* [Assignment]: The expected output is exactly the lines below, starting at the line with "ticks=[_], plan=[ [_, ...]" and ending at the line with "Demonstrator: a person", both included; no other line belongs in it.

===== Dataset extract =====

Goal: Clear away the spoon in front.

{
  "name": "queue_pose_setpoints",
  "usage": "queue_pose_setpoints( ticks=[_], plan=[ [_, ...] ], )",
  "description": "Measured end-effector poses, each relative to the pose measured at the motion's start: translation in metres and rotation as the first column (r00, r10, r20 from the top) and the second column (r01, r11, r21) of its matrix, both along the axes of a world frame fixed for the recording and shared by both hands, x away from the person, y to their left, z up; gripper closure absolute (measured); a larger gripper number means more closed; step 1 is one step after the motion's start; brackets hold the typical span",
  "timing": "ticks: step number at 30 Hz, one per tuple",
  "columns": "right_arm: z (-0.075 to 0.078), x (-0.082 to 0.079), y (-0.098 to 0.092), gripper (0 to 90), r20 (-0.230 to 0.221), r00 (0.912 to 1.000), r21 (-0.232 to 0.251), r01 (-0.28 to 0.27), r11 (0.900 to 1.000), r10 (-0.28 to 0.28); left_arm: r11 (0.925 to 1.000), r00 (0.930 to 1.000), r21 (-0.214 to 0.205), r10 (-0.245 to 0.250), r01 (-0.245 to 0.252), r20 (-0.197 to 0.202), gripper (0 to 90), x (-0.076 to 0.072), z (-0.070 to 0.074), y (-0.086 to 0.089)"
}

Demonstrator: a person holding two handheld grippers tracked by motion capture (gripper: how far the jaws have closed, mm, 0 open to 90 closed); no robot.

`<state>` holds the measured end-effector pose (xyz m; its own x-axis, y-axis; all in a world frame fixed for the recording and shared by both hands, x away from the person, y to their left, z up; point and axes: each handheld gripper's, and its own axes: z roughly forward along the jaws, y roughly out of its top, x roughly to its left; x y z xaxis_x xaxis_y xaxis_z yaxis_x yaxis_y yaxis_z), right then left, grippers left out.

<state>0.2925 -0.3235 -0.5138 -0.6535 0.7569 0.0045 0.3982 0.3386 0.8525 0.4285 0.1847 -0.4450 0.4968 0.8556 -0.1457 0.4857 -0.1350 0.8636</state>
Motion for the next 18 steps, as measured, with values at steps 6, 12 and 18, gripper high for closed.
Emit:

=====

* [Solution]:
  "usage": "queue_pose_setpoints( ticks=[_], plan=[ [_, ...] ], )",
  "description": "Measured end-effector poses, each relative to the pose measured at the motion's start: translation in metres and rotation as the first column (r00, r10, r20 from the top) and the second column (r01, r11, r21) of its matrix, both along the axes of a world frame fixed for the recording and shared by both hands, x away from the person, y to their left, z up; gripper closure absolute (measured); a larger gripper number means more closed; step 1 is one step after the motion's start; brackets hold the typical span",
  "timing": "ticks: step number at 30 Hz, one per tuple",
  "columns": "right_arm: z (-0.075 to 0.078), x (-0.082 to 0.079), y (-0.098 to 0.092), gripper (0 to 90), r20 (-0.230 to 0.221), r00 (0.912 to 1.000), r21 (-0.232 to 0.251), r01 (-0.28 to 0.27), r11 (0.900 to 1.000), r10 (-0.28 to 0.28); left_arm: r11 (0.925 to 1.000), r00 (0.930 to 1.000), r21 (-0.214 to 0.205), r10 (-0.245 to 0.250), r01 (-0.245 to 0.252), r20 (-0.197 to 0.202), gripper (0 to 90), x (-0.076 to 0.072), z (-0.070 to 0.074), y (-0.086 to 0.089)"
}

Demonstrator: a person holding two handheld grippers tracked by motion capture (gripper: how far the jaws have closed, mm, 0 open to 90 closed); no robot.

This exercise has now been completed.